CrossFit podcast tackles Murph programming at affiliates
CrossFit’s new Murph podcast turns a Memorial Day staple into an affiliate operations guide. The real takeaway: run it safely, scale it smartly, and make the day feel communal.

Murph becomes an affiliate operations test
CrossFit is using Murph season to talk like a gym owner, not just a fan. The latest episode of *The CrossFit Show*, *Running Murph at Your Affiliate*, brings in CrossFit NCR co-owner Paul Tremblay and general manager Sam Meahan to break down how they run the Hero workout in a real Canadian affiliate full of members, not just social-media clips.
That shift matters because Murph is bigger than a benchmark. Thousands of CrossFit gyms program it each Memorial Day, and for many boxes it is one of the few workouts that pulls competitive athletes, newer members, veterans, families, and casual drop-ins into the same space. The question this year is not whether to do Murph, but how to make it work without losing the meaning behind it.
Why Murph still carries weight
Murph was introduced as a CrossFit Hero workout on Aug. 18, 2005, and its original description still explains why it endures. The workout honors Navy Lt. Michael P. Murphy, 29, of Patchogue, N.Y., who was killed in Afghanistan on June 28, 2005. CrossFit also noted that it was one of Murphy’s favorites and that he had named it “Body Armor,” a detail that gives the workout its own personal history instead of making it just another annual challenge.
That history helps explain why Murph has become a cultural ritual inside CrossFit. CrossFit’s own framing says the Memorial Day version grew organically inside the affiliate community, and the company has continued to reinforce that connection with editorial attention, including a Murph history story on May 12 and a 2024 note that affiliates could choose Memorial Day Murph or another Hero workout from the list. In other words, the workout has become both a tribute and a programming decision.
What the podcast angle tells affiliates
The real value of the podcast is that it reframes Murph as an event day problem to solve. Programming it for a full class schedule means thinking about heat management, space, scaling, and the rhythm of the room long before the first run starts. A gym that treats Murph like a single hard class can end up with chaos; a gym that treats it like a community event can turn it into one of the most memorable days on the calendar.
CrossFit NCR gives that conversation a concrete backdrop. The Ottawa-area affiliate’s public staff listing includes owner Reza Mashkoori, co-owner Paul Tremblay, and coach Sam Meahan, which grounds the discussion in a real gym operation rather than a generic programming theory exercise. That matters because affiliates are not only protecting performance, they are also protecting the tone of the day.
How to build a better Murph day
The best Murph planning starts with flow. You want enough structure to keep athletes moving and enough flexibility to make the workout feel inclusive rather than rigid, especially when your room includes experienced competitors alongside first-timers and community guests.

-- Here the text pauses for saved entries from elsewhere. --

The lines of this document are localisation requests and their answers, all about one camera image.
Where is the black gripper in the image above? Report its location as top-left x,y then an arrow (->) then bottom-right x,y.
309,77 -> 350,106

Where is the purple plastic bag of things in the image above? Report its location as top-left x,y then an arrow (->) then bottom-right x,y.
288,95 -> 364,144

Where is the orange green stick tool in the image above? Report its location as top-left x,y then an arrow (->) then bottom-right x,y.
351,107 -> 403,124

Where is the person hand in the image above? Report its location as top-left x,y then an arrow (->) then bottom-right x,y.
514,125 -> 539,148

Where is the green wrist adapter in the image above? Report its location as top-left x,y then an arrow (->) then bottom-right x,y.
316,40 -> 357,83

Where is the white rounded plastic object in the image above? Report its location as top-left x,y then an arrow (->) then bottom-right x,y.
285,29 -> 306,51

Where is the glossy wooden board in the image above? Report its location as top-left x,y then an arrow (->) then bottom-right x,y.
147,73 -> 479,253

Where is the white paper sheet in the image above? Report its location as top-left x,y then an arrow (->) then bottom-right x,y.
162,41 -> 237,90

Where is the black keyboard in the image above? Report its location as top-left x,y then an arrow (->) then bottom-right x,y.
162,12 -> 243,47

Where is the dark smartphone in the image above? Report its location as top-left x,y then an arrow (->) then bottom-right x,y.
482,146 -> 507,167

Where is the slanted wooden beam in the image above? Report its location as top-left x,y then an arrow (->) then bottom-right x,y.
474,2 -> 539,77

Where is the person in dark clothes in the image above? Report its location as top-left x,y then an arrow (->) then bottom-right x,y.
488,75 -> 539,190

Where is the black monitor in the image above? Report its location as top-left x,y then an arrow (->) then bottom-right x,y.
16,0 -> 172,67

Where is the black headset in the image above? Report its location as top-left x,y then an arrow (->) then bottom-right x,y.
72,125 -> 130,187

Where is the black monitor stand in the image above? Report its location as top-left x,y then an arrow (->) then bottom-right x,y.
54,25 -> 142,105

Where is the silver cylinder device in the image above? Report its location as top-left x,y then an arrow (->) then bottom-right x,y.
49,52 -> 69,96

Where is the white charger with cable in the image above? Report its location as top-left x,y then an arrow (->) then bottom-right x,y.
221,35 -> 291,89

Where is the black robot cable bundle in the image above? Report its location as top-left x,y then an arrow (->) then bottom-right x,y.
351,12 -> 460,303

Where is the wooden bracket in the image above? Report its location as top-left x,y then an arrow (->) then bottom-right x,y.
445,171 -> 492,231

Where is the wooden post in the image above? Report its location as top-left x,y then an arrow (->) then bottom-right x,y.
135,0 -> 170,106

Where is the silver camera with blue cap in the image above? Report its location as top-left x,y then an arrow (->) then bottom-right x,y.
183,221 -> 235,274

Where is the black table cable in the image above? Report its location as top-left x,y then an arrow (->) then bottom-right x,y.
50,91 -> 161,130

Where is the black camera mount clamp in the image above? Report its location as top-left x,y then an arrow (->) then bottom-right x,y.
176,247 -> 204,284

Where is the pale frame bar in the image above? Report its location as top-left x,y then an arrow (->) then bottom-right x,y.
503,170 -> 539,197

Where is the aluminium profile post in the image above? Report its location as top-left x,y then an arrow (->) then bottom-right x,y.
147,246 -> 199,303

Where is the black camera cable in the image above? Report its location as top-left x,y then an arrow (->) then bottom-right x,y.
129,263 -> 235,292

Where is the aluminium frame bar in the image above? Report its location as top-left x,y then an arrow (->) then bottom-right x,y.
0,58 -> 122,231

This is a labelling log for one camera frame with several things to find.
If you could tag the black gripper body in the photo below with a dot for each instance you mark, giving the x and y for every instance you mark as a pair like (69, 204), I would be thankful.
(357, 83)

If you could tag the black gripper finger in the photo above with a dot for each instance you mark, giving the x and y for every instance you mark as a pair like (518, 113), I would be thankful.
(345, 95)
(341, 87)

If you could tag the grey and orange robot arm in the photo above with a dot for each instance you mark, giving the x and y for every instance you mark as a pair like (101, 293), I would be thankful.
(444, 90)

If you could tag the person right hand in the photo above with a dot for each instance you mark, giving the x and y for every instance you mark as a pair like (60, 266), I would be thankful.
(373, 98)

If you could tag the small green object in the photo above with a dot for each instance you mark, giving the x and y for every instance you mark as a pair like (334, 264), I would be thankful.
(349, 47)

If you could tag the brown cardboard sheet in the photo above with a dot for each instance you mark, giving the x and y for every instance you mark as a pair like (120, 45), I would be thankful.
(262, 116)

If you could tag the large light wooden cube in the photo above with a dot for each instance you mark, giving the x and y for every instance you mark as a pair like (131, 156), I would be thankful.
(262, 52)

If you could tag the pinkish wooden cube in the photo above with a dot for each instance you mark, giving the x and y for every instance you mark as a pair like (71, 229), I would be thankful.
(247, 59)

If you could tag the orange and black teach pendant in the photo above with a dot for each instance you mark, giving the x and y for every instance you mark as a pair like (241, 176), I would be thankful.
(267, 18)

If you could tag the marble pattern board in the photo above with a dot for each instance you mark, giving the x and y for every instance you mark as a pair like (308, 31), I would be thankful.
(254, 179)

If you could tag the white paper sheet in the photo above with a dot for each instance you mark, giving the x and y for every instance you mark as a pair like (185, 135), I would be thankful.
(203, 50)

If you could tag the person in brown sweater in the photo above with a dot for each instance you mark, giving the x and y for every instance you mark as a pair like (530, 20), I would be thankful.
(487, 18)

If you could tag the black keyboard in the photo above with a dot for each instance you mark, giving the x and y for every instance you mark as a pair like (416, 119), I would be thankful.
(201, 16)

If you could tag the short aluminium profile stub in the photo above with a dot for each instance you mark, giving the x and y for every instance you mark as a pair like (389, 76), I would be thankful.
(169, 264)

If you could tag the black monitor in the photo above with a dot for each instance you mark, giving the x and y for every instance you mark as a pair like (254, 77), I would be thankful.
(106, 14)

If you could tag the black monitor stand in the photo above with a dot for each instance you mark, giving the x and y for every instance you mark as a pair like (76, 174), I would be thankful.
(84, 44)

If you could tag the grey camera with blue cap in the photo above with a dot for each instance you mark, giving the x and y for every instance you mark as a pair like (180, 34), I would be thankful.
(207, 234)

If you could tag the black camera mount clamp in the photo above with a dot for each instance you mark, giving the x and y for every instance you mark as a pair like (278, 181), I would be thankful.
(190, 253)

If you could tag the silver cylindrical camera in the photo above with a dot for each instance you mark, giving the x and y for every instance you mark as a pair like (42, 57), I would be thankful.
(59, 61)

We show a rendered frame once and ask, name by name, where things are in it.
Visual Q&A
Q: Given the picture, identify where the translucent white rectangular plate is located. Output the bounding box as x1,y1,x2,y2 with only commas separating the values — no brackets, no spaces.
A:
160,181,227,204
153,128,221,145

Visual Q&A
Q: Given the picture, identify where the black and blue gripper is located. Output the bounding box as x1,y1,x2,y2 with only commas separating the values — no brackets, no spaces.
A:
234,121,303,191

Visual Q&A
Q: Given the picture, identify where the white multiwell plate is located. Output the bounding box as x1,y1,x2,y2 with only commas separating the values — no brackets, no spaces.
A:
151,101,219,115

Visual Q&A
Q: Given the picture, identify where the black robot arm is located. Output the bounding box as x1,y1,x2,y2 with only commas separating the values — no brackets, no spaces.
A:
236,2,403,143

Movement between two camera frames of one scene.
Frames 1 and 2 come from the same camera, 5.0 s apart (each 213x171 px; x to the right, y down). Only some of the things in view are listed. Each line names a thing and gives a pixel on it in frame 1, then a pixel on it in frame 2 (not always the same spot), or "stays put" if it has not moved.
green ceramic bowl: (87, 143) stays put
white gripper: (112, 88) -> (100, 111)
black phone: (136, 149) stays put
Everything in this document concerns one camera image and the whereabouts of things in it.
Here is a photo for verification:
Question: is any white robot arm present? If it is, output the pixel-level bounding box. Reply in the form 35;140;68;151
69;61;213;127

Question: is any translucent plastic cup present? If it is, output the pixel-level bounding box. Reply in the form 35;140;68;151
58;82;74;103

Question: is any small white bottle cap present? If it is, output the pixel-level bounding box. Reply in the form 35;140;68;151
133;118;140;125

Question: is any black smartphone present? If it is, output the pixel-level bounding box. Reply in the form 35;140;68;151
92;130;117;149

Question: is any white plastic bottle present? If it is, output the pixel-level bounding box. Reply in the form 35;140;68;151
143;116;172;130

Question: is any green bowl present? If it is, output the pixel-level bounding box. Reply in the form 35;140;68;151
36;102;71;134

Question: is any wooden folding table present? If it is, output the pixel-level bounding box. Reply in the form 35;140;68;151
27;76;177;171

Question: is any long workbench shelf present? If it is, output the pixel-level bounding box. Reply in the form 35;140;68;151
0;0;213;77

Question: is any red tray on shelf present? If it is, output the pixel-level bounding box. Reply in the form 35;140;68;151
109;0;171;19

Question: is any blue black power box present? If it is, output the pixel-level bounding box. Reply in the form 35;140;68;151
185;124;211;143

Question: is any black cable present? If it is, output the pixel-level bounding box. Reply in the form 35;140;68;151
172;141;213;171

A few practical ideas follow directly from the way CrossFit frames the workout:
- Run heats or waves so the floor does not collapse into a bottleneck at the pull-up rig or the run turnaround.
- Build scaling options in advance for pull-ups, push-ups, and squats so members know where they fit before the clock starts.
- Separate the tribute piece from the workout logistics so the opening of the day still feels intentional.
- Plan for heat, hydration, and clear movement standards, because volume is part of Murph’s identity.
- Keep the coaching cues simple and repeated, since the workout’s size is what creates both its challenge and its risk.
That last point is especially important. Murph is famous because it is accessible in concept and punishing in execution: a one-mile run, 100 pull-ups, 200 push-ups, 300 squats, and a final one-mile run. Any affiliate that wants the day to feel meaningful has to preserve that structure while making sure every athlete, from Rx regulars to scaled newcomers, can participate with confidence.
The elite side still matters
Murph is not only a community workout. CrossFit Games coverage has noted that it made its Games debut in 2015 and returned in 2016, which reinforces its dual identity as both a broad public ritual and a benchmark that can still show up in elite competition. That crossover is part of why Murph keeps drawing attention: it can live in a neighborhood gym and on the sport’s biggest stage without losing its identity.
That dual use also explains the broader audience pull. CrossFit has built a season around high-end performance, but Murph is one of the rare workouts that reaches outside the core competition crowd and into the wider public. It is the kind of day when the gym becomes a gathering place as much as a training floor, and that has social value well beyond the scoreboard.
What affiliates should be aiming for this year
The smartest Murph programming does three things at once. It protects the tribute, it manages the logistics, and it gives members a shared experience they will remember after the soreness fades. CrossFit’s podcast push suggests the brand knows affiliates need more than a workout prescription right now; they need a repeatable way to handle one of the most loaded dates on the calendar.
If Murph is treated as a production problem instead of a rite, it loses part of its power. If it is treated as a community event with clear heat flow, thoughtful scaling, and careful coaching, it becomes what CrossFit has always suggested it should be: a hard workout with a purpose, and a Memorial Day tradition that still has room to grow.